Facts About Aging, Degenerative Disease and Antioxidants
Throughout your entire lifetime - every second of every day - your body produces huge amounts of free radicals. It produces them even faster in times of stress, disease, and exercise. You also pick them up from pollutants such as cigarette smoke, exhaust fumes, sunlight, food additives, pharmaceuticals and other pollutants. Today's environment is an absolute cesspool of free radicals, and the situation's getting worse everyday.
Free radicals are highly unstable chemical 'buzz-bombs' that continuously bombard the delicate membranes and genetic structures (DNA) of your cells. This can cause your genetic codes to change slightly as your cells replicate. These changes are known as mutations and they can snowball dangerously over time, creating more and more problems. Scientists now know that free radical damage is at the root of everything from wrinkles to frightening degenerative diseases like arthritis, cancer and heart disease. What are you doing to protect yourself?

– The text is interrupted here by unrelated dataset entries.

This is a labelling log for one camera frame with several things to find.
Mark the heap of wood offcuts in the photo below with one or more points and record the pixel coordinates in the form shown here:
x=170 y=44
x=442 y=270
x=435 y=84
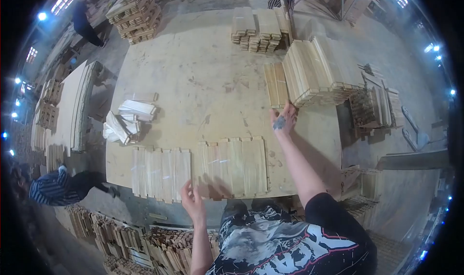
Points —
x=145 y=246

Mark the person's body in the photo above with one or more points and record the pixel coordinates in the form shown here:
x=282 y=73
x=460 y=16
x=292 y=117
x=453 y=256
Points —
x=282 y=249

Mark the person's right hand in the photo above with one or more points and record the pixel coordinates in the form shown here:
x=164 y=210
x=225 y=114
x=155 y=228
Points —
x=284 y=122

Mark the person's right thumb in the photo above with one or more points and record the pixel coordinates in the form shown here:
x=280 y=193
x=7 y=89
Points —
x=273 y=114

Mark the person's left hand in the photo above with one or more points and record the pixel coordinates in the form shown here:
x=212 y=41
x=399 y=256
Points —
x=195 y=204

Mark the large pale board panel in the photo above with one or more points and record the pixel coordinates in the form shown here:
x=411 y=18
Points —
x=74 y=108

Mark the pile of dark wood strips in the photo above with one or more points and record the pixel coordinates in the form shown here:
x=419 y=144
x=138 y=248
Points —
x=375 y=106

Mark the person's right fingers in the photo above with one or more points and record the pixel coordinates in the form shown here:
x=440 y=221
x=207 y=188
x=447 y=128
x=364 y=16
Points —
x=290 y=109

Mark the wood stack under table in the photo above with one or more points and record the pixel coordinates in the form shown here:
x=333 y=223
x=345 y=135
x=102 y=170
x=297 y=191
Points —
x=359 y=188

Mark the stacks of slats beside panel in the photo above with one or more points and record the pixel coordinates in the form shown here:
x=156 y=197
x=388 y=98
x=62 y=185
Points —
x=49 y=104

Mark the pair of flat wooden slats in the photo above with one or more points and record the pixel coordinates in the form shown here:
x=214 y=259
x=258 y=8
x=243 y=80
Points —
x=275 y=84

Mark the wide row of wooden slats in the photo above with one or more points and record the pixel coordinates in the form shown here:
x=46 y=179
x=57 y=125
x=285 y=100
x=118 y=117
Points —
x=235 y=166

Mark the stack of short wooden boards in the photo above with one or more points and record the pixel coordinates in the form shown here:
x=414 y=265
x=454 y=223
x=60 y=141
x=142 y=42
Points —
x=259 y=28

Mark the grey long beam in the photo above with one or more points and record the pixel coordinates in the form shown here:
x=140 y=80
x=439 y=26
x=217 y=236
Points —
x=413 y=161

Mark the person's left fingers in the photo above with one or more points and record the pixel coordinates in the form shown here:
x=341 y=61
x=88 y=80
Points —
x=187 y=190

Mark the narrow row of wooden slats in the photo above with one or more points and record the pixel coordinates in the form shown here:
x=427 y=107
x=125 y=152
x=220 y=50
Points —
x=161 y=173

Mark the tall stack of wooden pallets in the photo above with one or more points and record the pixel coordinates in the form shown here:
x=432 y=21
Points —
x=136 y=14

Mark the large stack of long slats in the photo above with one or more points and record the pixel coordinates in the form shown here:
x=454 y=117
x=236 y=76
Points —
x=315 y=72

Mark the pile of white wood pieces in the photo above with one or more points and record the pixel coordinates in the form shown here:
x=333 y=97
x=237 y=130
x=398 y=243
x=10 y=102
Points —
x=127 y=119

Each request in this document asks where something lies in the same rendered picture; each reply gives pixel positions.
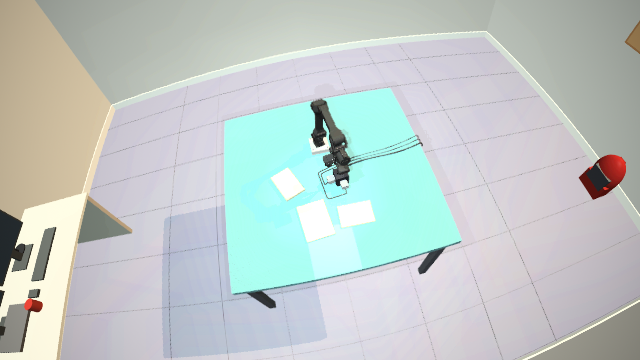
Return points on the flat cream rectangular slab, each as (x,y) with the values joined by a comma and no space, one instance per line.
(287,184)

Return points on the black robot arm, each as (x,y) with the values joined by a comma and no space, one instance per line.
(336,137)

Studies show that today's commerically produced fruits and vegetables no longer contain the amount of nutrients they used to. Even if they did, our atmosphere has become so polluted that you can't get enough protective nutrients from food alone.
In other words, it's now IMPOSSIBLE to adequately protect yourself from free radical damage unless you supplement your diet with effective free radical-fighting nutrients. No wonder so many people suffer from cancer, diabetes and other 'mystery' diseases!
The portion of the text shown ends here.